**Exercise objective**: With the listing in front of you, retype it exactly.

**Data**:
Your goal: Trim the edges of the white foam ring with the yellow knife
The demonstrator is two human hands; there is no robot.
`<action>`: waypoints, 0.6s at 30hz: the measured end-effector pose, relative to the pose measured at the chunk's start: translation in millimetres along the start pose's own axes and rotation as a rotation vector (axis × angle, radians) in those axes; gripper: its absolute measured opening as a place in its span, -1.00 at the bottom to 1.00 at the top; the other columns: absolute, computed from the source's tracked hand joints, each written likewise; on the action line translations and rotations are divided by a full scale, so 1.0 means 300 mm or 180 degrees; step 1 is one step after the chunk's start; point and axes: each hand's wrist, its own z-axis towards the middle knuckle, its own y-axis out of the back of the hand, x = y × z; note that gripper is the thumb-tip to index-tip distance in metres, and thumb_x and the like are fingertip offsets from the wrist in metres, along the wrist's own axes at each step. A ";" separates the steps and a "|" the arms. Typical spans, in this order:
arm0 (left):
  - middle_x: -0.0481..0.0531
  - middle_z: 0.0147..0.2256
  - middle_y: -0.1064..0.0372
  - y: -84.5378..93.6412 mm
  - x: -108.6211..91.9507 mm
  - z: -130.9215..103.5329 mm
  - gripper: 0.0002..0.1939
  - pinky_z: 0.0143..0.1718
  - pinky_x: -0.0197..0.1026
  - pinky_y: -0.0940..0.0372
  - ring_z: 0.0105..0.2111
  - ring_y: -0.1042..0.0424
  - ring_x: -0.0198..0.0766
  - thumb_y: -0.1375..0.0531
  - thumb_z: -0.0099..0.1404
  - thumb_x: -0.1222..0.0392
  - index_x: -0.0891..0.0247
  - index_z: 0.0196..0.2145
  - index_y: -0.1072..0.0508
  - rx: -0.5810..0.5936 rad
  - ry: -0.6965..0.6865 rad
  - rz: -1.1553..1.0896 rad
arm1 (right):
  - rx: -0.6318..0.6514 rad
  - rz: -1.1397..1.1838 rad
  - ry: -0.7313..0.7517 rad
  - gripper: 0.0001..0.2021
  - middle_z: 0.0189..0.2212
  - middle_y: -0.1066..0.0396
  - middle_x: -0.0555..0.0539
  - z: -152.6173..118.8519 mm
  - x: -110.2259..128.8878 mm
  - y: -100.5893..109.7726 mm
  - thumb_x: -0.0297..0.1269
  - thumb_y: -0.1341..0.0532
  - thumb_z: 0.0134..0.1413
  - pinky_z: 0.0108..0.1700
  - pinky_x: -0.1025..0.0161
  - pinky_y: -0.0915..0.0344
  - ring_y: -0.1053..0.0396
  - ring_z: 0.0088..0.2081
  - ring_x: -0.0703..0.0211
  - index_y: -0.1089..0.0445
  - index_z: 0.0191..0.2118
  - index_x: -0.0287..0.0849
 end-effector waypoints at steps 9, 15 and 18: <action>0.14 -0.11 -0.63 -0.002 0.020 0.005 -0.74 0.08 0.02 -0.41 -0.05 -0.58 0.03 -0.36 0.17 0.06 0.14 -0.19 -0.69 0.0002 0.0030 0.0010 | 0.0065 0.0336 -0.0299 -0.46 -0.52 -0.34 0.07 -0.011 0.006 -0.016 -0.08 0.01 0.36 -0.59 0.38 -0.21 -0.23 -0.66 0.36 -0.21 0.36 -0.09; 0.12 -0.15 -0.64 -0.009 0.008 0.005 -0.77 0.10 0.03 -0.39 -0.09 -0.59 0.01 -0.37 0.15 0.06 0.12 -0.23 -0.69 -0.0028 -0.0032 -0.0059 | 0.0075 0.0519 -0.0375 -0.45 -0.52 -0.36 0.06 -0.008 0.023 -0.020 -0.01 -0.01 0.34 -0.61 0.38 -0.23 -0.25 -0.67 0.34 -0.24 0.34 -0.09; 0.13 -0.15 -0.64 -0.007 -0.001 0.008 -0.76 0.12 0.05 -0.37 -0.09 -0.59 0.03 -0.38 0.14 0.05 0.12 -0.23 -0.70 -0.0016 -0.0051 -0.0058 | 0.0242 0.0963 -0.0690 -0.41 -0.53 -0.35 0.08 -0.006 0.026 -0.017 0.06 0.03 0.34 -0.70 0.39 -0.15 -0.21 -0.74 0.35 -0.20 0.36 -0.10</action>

**Task output**:
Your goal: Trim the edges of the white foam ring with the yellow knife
The demonstrator is two human hands; there is no robot.
`<action>`: waypoints, 0.6s at 30hz: the measured end-effector pose, relative to the pose measured at the chunk's start: translation in millimetres along the start pose's own axes and rotation as a rotation vector (axis × angle, radians) in those axes; gripper: its absolute measured opening as a place in its span, -1.00 at the bottom to 1.00 at the top; the other columns: absolute, computed from the source's tracked hand joints, each written likewise; on the action line translations and rotations are divided by a full scale, so 1.0 means 300 mm or 180 degrees; step 1 is one step after the chunk's start; point and axes: each hand's wrist, its own z-axis towards the middle knuckle, its own y-axis out of the back of the hand, x = y × z; note that gripper is the thumb-tip to index-tip distance in metres, and thumb_x and the like are fingertip offsets from the wrist in metres, along the wrist's own axes at each step. A ";" separates the steps and a "|" the arms. Typical spans, in this order:
arm0 (left):
  - middle_x: -0.0481..0.0531
  - middle_z: 0.0147..0.2256
  - middle_y: -0.1064..0.0372
  - y: -84.5378..93.6412 mm
  - x: -108.6211..91.9507 mm
  - z: -130.9215..103.5329 mm
  - gripper: 0.0002..0.1939
  - pinky_z: 0.0143..0.1718
  - pinky_x: -0.0197..0.1026
  - pinky_y: -0.0940..0.0372
  - ring_z: 0.0105..0.2111
  - ring_y: -0.1042..0.0424
  - ring_x: -0.0198..0.0766
  - thumb_y: -0.1375..0.0531
  - thumb_z: -0.0099..0.1404
  - thumb_x: -0.1222..0.0392
  - index_x: -0.0891..0.0247
  - index_z: 0.0196..0.2145
  - index_y: -0.1072..0.0508
  - rx: -0.5810..0.5936 rad
  - ry: -0.6965..0.6865 rad
  - rz: -1.1553..1.0896 rad
arm1 (right):
  - rx: -0.6318..0.6514 rad
  - rz: -1.1397..1.1838 rad
  - ry: -0.7313..0.7517 rad
  - gripper: 0.0001..0.2021
  - middle_z: 0.0189..0.2212
  - middle_y: -0.1066..0.0396
  - middle_x: -0.0555..0.0539
  - z: -152.6173..118.8519 mm
  - x: -110.2259..128.8878 mm
  - y: -100.5893..109.7726 mm
  - thumb_x: -0.0297..0.1269
  - thumb_y: -0.1341..0.0532
  - thumb_z: 0.0134..0.1413
  - pinky_z: 0.0108..0.1700
  - pinky_x: -0.1025..0.0161
  - pinky_y: -0.0915..0.0344
  - ring_y: -0.1053..0.0396
  - ring_z: 0.0088..0.2081
  - ring_x: -0.0703..0.0211
  - index_y: -0.1089..0.0445
  - index_z: 0.0191..0.2118
  - index_x: -0.0287..0.0849
 end-effector waypoints at steps 9, 15 and 18: <action>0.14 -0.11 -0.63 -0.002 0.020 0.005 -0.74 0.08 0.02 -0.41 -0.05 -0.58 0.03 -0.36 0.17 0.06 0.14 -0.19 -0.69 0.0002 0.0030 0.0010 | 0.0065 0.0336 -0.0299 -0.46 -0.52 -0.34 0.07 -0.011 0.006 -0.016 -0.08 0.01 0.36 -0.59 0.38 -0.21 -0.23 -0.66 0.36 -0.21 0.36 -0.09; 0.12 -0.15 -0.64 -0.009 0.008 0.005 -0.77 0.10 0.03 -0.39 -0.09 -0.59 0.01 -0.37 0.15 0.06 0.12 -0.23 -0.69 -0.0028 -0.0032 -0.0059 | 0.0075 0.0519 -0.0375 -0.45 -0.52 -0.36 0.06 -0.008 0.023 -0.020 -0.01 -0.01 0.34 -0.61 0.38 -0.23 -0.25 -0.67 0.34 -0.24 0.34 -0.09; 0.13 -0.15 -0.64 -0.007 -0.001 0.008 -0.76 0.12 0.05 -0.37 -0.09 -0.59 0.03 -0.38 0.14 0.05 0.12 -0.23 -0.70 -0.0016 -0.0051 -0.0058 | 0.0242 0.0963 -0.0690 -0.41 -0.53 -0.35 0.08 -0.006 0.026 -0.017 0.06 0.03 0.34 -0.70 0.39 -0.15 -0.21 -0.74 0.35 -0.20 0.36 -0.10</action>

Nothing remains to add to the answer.